Though the trailer got me into it, after a few episodes I still can’t say it has got me hooked on it.
Putting stars like Mary J Blige and Ellen Page in front so at least there are some recognisable faces in there…it’s weird.
It tries to be Tarantino-like, at certain points, I noticed. Except the violence that is used in this film is nowhere near funny enough for that. The sarcasm isn’t that richly spread.
When my husband told me about it, I said ‘it sounds like a cross between The Incredibles and Hancock’, and he said: that’s actually exactly it?!
I don’t agree with that analogy.
It’s more like The Royal Tenenbaums, crossed with The Incredibles if they’d ever give it a second part where the children go through puberty and then young adulthood, but even then it doesn’t meet even halfway where you want to picture it. Because of the mother I was reminded of Setpford Wives aswell.

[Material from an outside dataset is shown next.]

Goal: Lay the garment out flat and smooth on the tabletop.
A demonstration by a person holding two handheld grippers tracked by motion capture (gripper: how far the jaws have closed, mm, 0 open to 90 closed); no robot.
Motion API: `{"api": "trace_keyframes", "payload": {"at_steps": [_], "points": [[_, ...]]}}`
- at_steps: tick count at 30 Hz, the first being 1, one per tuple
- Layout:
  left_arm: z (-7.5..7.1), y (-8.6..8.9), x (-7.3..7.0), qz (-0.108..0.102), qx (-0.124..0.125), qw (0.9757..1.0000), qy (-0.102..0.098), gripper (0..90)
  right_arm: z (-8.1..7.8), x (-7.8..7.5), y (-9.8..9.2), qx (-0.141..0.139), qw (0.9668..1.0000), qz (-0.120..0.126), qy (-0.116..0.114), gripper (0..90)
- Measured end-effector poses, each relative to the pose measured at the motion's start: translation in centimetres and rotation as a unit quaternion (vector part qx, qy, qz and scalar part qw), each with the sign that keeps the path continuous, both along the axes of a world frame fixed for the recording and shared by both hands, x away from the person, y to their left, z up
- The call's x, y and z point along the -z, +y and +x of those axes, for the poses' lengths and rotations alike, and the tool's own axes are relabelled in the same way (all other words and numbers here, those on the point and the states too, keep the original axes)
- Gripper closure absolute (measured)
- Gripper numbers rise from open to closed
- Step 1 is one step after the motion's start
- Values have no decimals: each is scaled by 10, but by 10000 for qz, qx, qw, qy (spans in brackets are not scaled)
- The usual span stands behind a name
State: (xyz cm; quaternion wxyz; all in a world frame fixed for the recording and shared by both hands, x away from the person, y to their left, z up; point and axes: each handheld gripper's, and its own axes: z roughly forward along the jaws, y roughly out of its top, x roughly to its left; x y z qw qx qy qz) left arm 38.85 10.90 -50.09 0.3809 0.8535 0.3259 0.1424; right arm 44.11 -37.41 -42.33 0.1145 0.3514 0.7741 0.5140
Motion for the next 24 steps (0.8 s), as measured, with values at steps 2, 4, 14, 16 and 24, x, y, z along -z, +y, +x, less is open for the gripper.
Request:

It’s about seven children, whose parents have died the same day they were born. Like the Dionne quintuplets, these seven children never actually had a warm, nice childhood, as they have been put aside by someone who’s sole goal it was to make them develop their super abilities.
When their father dies, they are put to a task, it seems.
Nice side figures are Mary J Blige as ChaCha, send to look for the boy that was always called Five and got lost when he was young.
The waitress at the bar where he goes to to find solutions for his problems is a nice one aswell. She was the librarian in The Day After Tomorrow.
The junk called Klaus is actually the most entertaining one of the squad, as he acts insane and therefore creates the funniest scenes.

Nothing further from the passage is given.